De la à vouloir imposer le livre comme le futur de l’écriture historienne, Yann Potin et Patrick Boucheron ont clairement annoncé qu’il n’était pas dans leur intention de « créer une nouvelle école ». Ce livre est une « expérience » qui questionne sur ce que doit être un livre d’Histoire. Ce livre a permis la mise en commun de paroles innovantes d’historiens dispersées. C’est Pierre Singaravélou qui a trouvé la formule : « Ce livre, c’est 146 intrigues autonomes ». La forme n’est donc pas nouvelle et c’est le lecteur qui reconnecte les intrigues entre elles.
Il y a des tentatives à l’étranger, notamment en Italie, mais elles ne sont pas coordonnées. Ce sont des réappropriations par d’autres communautés d’historiens.
« ce livre n’est pas parfait, mais il n’essayait pas de l’être »
Comme toute production, il y a des limites. Les notices étaient limitées à 12 000 signes maximum. Il n’y a pas de notes infrapaginales, « remplacées » par des pistes bibliographiques en fin de notice. Enfin les 122 auteurs, pour la plupart, ne se sont jamais rencontrés, ce qui crée une « polyphonie » à cet ouvrage. Un ouvrage à plusieurs mains dont la forme créée du sens alors qu’il n’y en a pas forcément.
Tous les intervenants sont d’accord : « ce livre n’est pas parfait, mais il n’essayait pas de l’être » . Patrick Boucheron, en comparant son rôle de directeur de publication à celui d’un photographe, pense que chaque livre possède son point aveugle, le point d’où l’écrivain écrit son livre et qui ne lui est pas visible.

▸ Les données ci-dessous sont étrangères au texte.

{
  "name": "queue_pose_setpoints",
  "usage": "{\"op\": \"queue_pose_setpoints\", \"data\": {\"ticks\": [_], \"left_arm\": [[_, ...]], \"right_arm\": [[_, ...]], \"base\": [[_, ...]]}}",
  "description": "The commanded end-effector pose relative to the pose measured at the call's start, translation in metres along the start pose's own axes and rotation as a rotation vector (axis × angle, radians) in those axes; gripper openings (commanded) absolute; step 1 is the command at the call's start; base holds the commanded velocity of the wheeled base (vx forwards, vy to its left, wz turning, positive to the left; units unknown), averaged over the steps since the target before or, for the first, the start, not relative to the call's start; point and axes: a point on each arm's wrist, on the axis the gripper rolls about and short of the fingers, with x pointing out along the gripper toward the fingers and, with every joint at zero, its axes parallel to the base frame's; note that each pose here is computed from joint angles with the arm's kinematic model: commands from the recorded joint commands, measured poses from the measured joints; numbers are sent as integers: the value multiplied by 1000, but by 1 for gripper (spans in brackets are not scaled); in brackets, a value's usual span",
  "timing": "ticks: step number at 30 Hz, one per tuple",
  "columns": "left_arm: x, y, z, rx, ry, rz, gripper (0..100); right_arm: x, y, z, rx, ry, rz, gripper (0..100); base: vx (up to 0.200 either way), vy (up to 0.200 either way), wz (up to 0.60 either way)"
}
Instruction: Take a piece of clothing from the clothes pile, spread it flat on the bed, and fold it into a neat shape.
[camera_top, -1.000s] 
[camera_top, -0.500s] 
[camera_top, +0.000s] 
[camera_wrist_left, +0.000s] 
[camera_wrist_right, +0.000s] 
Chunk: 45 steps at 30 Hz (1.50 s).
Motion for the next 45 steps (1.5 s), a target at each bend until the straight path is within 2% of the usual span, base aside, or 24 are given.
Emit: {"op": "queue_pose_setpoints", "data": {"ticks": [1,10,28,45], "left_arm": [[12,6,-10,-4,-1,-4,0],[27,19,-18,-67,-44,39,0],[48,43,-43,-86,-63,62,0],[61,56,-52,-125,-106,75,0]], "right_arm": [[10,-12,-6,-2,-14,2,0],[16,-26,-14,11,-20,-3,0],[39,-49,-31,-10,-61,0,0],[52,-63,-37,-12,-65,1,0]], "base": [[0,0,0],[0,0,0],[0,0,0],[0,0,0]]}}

Toute imagée que puisse être cette comparaison, Patrick Boucheron a dit avoir conscience des lacunes de ce livre ; mais surtout, en bon historien, qu’il faut prendre le temps du recul nécessaire à l’analyse des défauts afin de faire avancer la science.
This is a révolution ?
Cette discussion autour de l’ouvrage dirigé par Patrick Boucheron a permis aux coordinateurs de s’exprimer sur leur ouvrage et d’en expliquer les finalités résumées toutefois dans l’ouverture du livre. Steve Jobs aurait conclu en disant « This is a révolution ». Les auteurs, de manière beaucoup plus sobre, souhaitent avoir permis l’ouverture d’un champ de possibles dans l’écriture de l’Histoire. L’innovation ne se trouve pas uniquement dans l’apparition de nouveaux savoirs mais aussi dans de nouvelles lectures des faits et de nouvelles manières de les écrire et de les transmettre.